Task goal: Report all lines of the data below that hold the word "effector".
- Opening Delimiter -
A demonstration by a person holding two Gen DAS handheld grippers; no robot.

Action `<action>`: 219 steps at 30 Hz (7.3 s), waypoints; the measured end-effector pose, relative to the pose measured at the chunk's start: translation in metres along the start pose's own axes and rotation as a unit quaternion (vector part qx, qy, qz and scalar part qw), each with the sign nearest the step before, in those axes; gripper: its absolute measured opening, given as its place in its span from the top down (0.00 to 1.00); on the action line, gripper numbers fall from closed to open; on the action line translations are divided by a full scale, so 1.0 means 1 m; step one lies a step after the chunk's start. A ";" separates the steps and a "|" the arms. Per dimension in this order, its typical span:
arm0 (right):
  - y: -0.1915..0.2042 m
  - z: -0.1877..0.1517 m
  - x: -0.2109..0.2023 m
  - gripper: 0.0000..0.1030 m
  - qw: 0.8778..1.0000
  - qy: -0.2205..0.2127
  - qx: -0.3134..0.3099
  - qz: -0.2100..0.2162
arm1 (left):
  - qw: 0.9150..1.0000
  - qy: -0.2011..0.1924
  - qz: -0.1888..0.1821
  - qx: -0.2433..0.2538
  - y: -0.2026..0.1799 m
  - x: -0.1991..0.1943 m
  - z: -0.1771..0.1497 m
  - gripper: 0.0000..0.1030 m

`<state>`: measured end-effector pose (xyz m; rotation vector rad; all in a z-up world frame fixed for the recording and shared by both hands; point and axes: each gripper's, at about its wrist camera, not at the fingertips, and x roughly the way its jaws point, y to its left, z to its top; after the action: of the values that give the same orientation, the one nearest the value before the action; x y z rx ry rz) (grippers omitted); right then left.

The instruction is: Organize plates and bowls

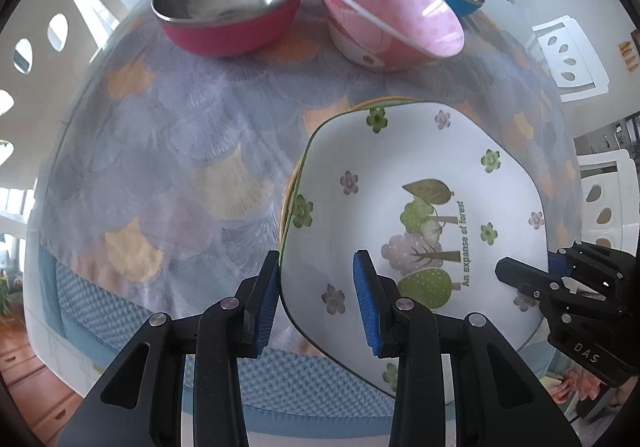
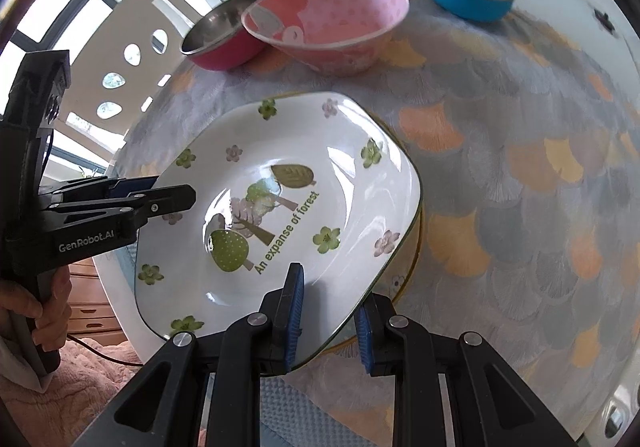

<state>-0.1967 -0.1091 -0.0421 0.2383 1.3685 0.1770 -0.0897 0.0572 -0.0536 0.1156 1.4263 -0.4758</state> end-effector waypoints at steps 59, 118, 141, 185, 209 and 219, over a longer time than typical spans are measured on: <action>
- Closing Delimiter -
Result of the exercise:
Action `<action>`: 219 steps at 30 Hz (7.3 s), waypoints; the measured end-effector pose, relative to the pose measured at the chunk's start: translation in metres along the start pose's own axes and rotation as a unit quaternion (vector part qx, qy, qz and scalar part qw), each with the sign nearest the step before, in those axes; gripper: its absolute measured opening, given as its place in its span from the top down (0.00 to 1.00); on the action line, gripper numbers fall from closed to open; on the action line translations are divided by a full scale, so 1.0 means 1 m; step one lies a step after the chunk's start. A ";" separates the steps and a "|" the arms. Per dimension in this order, its typical span:
`<state>`: measured end-effector pose (xyz m; rotation vector rad; all in a z-up world frame fixed for the recording and shared by both hands; point and axes: each gripper's, at about its wrist camera, not at the fingertips, and x roughly the way its jaws point, y to its left, z to its top; after the action: of the values that give the same orientation, the one nearest the value before the action; x y z rx ry rz) (grippers omitted); right then left.
<state>-0.1967 -0.1091 -0.0421 0.2383 1.3685 0.1770 -0.0897 0.0572 -0.0536 0.1156 1.4263 -0.4758</state> end-effector waypoints at steps 59, 118, 141, 185, 209 and 219, over a longer time than typical spans are measured on: <action>

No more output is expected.